4. Being aggrieved, the assessee carried the matter in appeal before the Ld. CIT(A) who has since sustained the said findings of the AO.

5. Against the said findings and the direction of the Ld. CIT(A), the assessee is in appeal before us.

6. During the course of hearing, the Ld. AR submitted that during the course of survey action at the business premises of the assessee on 26/1 1/201 7, certain discrepancies were found on account of physical verification of stock vis-a-vis regular books of account and there was a difference of Rs. 100,24,282/- and in order to buy peace of mind, the assessee surrendered an amount of Rs. 1,00,00,000/- on account of excess stock over and above its normal business income.
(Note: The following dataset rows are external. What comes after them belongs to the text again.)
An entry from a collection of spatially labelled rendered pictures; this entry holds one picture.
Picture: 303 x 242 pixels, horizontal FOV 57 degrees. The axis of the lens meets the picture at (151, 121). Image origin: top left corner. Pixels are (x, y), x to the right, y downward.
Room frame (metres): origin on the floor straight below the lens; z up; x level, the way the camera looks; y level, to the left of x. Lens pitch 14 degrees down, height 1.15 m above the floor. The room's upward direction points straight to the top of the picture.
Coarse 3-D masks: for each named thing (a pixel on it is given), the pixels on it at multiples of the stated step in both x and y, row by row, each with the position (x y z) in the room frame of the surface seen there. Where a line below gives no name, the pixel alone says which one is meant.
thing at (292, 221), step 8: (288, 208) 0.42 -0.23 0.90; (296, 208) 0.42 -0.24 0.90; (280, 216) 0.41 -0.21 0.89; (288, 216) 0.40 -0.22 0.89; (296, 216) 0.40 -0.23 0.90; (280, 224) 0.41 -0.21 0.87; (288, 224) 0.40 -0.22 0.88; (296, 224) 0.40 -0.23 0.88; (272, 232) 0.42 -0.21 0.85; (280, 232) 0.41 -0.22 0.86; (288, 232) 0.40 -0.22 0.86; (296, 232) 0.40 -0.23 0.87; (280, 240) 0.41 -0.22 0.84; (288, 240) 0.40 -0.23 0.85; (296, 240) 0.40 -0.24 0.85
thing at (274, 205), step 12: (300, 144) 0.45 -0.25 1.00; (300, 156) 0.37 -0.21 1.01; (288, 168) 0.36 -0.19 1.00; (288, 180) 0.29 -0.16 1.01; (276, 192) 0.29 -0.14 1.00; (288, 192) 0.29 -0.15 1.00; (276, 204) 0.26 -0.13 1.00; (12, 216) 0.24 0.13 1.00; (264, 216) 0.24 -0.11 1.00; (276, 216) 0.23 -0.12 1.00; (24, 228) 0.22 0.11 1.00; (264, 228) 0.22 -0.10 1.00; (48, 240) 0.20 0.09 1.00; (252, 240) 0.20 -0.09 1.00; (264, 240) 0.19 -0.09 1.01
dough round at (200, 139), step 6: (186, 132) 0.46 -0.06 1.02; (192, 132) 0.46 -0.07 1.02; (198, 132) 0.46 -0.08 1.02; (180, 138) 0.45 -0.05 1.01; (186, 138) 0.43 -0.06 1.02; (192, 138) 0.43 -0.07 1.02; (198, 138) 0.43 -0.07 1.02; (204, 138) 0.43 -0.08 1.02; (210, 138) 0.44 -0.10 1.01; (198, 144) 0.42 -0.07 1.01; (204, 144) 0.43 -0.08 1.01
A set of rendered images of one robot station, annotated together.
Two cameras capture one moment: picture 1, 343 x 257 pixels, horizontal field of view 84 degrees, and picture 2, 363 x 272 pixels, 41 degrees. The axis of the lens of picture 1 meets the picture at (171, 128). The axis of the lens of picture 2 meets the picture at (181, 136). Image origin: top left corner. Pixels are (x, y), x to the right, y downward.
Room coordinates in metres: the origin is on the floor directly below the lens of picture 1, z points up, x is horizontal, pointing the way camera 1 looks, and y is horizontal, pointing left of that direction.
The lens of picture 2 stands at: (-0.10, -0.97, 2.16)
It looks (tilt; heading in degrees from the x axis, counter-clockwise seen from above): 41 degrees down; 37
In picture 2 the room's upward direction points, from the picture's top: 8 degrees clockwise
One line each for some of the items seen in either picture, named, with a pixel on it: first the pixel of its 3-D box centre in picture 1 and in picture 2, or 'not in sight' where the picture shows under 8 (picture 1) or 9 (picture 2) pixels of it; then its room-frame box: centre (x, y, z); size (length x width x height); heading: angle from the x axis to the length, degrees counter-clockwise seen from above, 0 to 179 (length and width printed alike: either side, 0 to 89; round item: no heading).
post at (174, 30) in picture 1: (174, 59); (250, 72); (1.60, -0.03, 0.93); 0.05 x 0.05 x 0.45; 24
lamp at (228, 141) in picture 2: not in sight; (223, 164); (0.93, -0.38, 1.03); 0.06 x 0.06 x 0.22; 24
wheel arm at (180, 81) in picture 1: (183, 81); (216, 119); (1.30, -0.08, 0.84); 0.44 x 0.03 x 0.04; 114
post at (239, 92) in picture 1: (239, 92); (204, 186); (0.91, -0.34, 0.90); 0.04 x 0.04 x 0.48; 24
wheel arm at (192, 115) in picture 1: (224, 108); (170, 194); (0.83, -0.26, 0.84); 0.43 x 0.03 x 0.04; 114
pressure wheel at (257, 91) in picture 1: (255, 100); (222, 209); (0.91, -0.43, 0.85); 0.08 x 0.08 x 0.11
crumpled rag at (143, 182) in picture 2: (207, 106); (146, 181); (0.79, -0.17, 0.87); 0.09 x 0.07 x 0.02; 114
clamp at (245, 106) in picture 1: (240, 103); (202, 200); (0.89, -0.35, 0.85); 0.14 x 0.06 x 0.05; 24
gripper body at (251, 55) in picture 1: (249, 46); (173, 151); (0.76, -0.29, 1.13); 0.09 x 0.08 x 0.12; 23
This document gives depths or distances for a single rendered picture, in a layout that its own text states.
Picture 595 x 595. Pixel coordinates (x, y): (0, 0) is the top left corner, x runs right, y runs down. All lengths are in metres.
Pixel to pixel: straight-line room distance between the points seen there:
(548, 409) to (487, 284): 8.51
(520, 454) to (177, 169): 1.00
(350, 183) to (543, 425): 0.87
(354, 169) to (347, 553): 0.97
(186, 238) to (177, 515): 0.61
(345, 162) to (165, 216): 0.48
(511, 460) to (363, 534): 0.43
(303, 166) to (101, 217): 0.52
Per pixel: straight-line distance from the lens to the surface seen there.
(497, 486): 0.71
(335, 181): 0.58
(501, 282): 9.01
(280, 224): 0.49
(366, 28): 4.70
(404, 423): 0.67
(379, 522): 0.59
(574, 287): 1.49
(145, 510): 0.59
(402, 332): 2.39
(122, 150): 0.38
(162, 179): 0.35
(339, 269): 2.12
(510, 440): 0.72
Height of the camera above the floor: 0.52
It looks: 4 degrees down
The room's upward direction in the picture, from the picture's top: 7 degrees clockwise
6.1 It was submitted that during the course of survey action as well as during the course of assessment proceedings, no other source of income has been identified and all the income which accrues to assessee is on account of its regular business of manufacturing and selling of Knitted cloths, hosiery garments and sale of dyed yarns which the assessee has been carrying on for ast so many years. It was accordingly submitted that the excess stock of Rs. 1,00,24,282/- pertains only to the regular business of the assessee and be therefore be assessed under the head “business income”.

6.2 It was further submitted that the excess stock so found was the only stock in which the assessee was regularly dealing and the department has itself compared the said stock with the stock as per books of account which ampe makes it clear the department itself accepted that the stock pertains to the regular books of the assessee. It was submitted that after the surrender, the assessee has recorded the said stock in its books of account maintained for the regular business.

6.3 It was further submitted that at the relevant point in time when the survey action was carried on the assessee, similar survey action was carried out in case of partner of the assessee firm, Shri Anil Kumar Jain wherein he also surrendered excess sock and which has been accepted by the AO as business income while passing the assessment order for A.Y. 2018-19. It was accordingly submitted that where the stock itself pertains to the regular business of the assessee and has been acquired by the assessee out of its regular business income and there is no adverse findings with respect to any other source of income, the provision of Section 69 r.w.s 115BBE of the Act cannot be invoked in the instant case.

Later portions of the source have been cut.